June 21, 2005 12:00 PM ET

Network World - Credit card companies have room for improvement when it comes to Web site reliability, according to Keynote Systems Inc. Poor performance over dial-up connections also is a common problem, the Web performance monitoring firm reported recently.

Keynote studied nine of the largest sites in the credit card industry -- American Express, Bank of America, Bank One (which is now a part of J.P. Morgan Chase), Capital One, Chase, Citibank, Discover, MBNA and Providian -- and measured their ability to handle common online transactions such as when a customer checks account balances, views transaction histories and manages account information.

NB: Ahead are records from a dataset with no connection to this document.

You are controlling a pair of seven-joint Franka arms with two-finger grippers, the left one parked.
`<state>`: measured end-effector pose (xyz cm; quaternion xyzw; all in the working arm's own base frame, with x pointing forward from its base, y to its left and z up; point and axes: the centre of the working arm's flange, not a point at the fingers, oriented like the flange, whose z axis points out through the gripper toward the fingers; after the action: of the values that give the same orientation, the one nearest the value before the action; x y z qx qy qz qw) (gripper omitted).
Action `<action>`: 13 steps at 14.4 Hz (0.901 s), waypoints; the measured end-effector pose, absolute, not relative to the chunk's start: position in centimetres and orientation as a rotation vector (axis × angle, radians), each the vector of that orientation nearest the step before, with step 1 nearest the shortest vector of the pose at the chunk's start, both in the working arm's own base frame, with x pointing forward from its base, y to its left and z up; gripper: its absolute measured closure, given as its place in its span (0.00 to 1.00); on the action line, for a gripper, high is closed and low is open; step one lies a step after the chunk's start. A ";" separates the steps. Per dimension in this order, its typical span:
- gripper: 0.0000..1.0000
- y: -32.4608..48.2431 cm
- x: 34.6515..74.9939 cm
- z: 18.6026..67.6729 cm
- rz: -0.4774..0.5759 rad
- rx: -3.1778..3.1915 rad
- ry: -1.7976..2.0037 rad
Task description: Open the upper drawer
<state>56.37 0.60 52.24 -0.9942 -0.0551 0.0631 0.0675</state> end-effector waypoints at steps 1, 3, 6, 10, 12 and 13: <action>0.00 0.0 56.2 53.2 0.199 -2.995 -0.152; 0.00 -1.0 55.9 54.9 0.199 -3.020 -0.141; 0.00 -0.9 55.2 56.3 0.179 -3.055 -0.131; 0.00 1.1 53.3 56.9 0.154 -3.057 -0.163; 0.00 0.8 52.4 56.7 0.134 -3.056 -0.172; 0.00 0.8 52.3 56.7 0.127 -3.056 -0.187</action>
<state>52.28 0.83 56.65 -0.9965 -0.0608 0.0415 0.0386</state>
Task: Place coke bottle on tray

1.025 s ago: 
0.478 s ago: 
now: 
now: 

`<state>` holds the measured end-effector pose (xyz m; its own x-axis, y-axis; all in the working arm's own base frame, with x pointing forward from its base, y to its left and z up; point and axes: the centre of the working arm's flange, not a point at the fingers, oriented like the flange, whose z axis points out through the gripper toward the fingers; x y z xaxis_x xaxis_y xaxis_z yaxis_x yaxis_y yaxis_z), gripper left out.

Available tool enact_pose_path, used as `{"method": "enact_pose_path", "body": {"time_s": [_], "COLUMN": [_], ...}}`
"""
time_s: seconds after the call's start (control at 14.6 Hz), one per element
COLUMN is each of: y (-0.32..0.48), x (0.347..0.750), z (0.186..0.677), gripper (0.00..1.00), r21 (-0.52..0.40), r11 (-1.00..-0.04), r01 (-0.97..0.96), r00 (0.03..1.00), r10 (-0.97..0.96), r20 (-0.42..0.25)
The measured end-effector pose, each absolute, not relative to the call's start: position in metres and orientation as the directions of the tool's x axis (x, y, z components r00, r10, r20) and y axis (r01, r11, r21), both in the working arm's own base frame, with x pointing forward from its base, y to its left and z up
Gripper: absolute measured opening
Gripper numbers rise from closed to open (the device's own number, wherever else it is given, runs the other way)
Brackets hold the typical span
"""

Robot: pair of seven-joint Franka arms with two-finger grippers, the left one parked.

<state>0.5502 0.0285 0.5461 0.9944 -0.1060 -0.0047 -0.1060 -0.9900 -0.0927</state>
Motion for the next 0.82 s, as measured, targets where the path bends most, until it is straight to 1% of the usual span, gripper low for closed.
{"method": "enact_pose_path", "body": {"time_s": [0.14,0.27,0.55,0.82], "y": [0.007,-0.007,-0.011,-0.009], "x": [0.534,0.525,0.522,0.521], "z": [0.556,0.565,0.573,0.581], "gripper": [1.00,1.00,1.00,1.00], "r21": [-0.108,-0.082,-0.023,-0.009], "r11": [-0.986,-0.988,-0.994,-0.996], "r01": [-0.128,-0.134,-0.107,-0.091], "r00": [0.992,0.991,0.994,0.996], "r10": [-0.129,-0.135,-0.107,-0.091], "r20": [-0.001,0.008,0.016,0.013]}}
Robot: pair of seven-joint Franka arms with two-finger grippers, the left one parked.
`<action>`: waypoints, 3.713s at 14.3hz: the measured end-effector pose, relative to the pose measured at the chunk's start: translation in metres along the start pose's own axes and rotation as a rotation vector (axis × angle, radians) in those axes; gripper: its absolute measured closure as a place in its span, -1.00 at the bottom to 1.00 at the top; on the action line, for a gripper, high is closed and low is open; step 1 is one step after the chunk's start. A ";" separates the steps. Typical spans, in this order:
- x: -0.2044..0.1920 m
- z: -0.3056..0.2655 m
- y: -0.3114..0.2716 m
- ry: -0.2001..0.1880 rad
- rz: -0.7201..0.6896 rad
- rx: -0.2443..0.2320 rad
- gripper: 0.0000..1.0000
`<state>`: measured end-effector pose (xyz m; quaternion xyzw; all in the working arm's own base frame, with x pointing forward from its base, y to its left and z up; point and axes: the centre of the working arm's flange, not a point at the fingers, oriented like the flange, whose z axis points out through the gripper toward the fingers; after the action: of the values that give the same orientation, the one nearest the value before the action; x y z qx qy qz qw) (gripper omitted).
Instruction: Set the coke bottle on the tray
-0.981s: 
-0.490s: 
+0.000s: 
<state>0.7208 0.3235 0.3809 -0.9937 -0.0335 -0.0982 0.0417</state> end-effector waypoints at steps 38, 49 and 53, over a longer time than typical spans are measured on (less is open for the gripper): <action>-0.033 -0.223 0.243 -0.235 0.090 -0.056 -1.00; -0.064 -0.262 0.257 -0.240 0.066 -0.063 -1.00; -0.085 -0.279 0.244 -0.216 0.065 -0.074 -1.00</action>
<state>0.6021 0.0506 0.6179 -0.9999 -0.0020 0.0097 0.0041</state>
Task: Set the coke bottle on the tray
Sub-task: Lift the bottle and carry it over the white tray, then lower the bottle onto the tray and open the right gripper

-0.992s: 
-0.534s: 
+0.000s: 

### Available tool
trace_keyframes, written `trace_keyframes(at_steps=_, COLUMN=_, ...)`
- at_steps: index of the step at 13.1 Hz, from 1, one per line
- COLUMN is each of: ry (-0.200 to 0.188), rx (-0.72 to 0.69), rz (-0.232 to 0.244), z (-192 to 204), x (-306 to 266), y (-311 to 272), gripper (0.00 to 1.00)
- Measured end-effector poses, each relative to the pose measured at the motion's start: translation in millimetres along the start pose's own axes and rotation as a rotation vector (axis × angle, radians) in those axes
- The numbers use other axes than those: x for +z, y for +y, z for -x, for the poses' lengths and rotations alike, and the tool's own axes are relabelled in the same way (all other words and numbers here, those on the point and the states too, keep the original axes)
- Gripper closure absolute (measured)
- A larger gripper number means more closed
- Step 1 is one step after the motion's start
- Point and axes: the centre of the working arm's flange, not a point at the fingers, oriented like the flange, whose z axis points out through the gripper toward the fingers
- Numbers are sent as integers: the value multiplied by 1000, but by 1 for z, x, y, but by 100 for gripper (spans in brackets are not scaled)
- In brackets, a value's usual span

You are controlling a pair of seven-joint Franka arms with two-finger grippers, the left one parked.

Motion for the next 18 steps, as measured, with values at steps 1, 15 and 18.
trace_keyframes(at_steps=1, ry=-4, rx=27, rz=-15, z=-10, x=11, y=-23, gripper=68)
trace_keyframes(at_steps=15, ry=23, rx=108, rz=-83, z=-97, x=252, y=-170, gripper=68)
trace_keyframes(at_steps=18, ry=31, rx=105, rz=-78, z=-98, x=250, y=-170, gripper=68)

Bank of America, Capital One and MBNA topped the rankings with scores of 77, 66 and 63 points, respectively, out of 100 possible points, but none dominated all of Keynote's performance categories. As a whole, Web site responsiveness and reliability are the two key technical challenges the credit card industry faces, says Ben Rushlo, manager of professional services at Keynote.

Taken together, the sites averaged 97.5% site reliability during the peak hours of 8 a.m. to midnight, Eastern Standard Time. The best credit card sites, Bank of America and MBNA, were down less than three hours during the entire four-week study, while the worst performers -- which Keynote declined to identify -- reported more than 19 hours of downtime.

A 2.5% error rate is significant when you compare it with other industries where average site uptime is consistently above 99%, Rushlo says. Keynote just finished a similar study of brokerage firms' Web sites, and the top five performing sites achieved 100% availability without a single instance of peak downtime during a monthlong study, Rushlo says.

Another weak metric across the board was site performance over dial-up connections -- despite the fact that about 43% of U.S. households use dial up, Rushlo says.

Industry data suggests that a Web page that loads in less than 15 seconds over a dial-up connection is acceptable. In this study, only one site had an average page load of less than 30 seconds, and in some cases the average page load was close to 60 seconds. To load one site's account summary page -- which draws data from back-end business systems -- took more than two minutes with a dial-up connection, Rushlo says.

For the study Keynote took 6,000 measurements of each credit card company's site and compared the sites using 34 service level metrics, which boil down into 10 rankings: average of each T1, DSL and dial-up response; response consistency; geographic uniformity; load handling; page design;network connectivity; reliability; and outage hours.